The Morning Journal (Lorain, OH)
Defendant’s mom: It was an accident
Elyria woman accused of fatally shooting her boyfriend in 2014
Nicole Villegas’ mother maintained May 4 that no matter what troubles her daughter had with Lamar Capers, his 2014 shooting death at her daughter’s hand was an accident.
Karen Villegas was called to testify in defense of her 34-year-old daughter of Elyria after the prosecution, led by Lorain County Assistant Prosecutor Chris Pierre, rested its case earlier in the day.
Under questioning from defense attorney Jenifer Berki, the elder Villegas said her daughter lived a happy, middle-class life growing up and did not think she used heroin until she entered
into a relationship with Capers, 32.
Villegas said she began noticing bruises and marks on her daughter about the time the two entered the relationship. When Villegas asked her daughter about the injuries, she would only say it was her own fault.
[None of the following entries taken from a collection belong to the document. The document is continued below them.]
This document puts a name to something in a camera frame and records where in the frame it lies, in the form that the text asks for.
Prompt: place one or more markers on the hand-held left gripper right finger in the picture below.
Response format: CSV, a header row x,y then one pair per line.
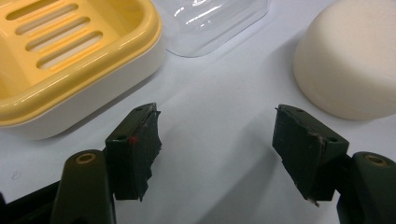
x,y
308,152

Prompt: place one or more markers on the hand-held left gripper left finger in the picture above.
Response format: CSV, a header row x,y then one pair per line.
x,y
130,155

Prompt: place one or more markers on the cream soap bar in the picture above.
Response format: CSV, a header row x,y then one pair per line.
x,y
351,59

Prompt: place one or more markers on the yellow and white soap dish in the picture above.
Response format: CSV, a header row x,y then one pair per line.
x,y
62,62

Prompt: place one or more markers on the clear plastic soap dish lid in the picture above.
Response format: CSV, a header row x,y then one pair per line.
x,y
211,21

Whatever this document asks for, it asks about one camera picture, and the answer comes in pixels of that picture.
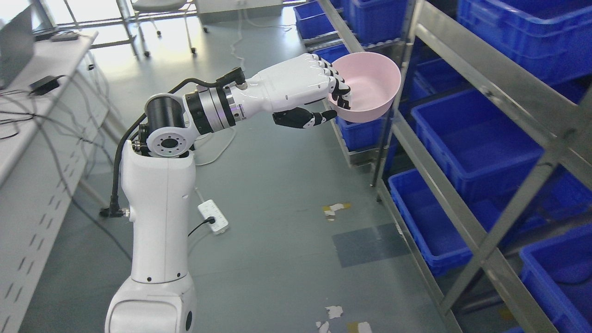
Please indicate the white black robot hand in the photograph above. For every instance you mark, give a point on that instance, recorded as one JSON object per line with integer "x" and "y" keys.
{"x": 283, "y": 88}

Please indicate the pink bowl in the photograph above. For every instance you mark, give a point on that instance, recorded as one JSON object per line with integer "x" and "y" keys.
{"x": 374, "y": 80}

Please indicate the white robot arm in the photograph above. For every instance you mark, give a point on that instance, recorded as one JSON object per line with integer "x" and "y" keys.
{"x": 157, "y": 177}

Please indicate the stainless steel shelf rack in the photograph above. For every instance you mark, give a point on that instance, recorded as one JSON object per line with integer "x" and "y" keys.
{"x": 489, "y": 181}

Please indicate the white power strip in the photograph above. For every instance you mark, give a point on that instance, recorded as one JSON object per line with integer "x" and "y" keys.
{"x": 213, "y": 217}

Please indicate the white desk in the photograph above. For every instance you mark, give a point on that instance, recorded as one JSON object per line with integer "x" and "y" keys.
{"x": 38, "y": 166}

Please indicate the black power adapter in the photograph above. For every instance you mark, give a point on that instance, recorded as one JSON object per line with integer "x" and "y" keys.
{"x": 44, "y": 85}

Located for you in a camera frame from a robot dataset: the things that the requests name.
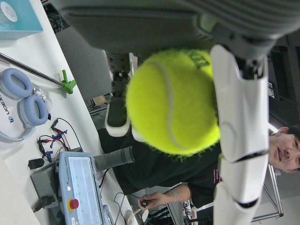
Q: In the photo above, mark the grey white left robot hand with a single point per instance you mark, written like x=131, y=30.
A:
x=140, y=21

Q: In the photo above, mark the thin metal rod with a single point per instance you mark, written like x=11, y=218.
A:
x=30, y=69

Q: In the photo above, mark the aluminium profile frame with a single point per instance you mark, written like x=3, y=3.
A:
x=276, y=194

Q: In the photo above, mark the crinkled foil packet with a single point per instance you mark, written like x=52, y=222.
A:
x=41, y=93

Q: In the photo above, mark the white tape roll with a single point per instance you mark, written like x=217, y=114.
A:
x=8, y=10

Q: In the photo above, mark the grey metal power box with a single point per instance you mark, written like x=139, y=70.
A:
x=44, y=182

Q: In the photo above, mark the light blue box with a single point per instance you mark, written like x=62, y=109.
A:
x=25, y=21

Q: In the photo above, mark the lavender over-ear headphones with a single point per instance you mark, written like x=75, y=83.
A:
x=27, y=86

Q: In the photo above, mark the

When Karen Villegas asked her daughter if Capers worked, Nicole Villegas said he had a job and he also sold marijuana. She did not tell her mother he sold heroin.
The elder Villegas said when her daughter became pregnant she made a clear plan to get off of the drug. She went into treatment and began taking the doctor prescribed narcotic subutex, so the child she was carrying would not die of opiate withdrawal.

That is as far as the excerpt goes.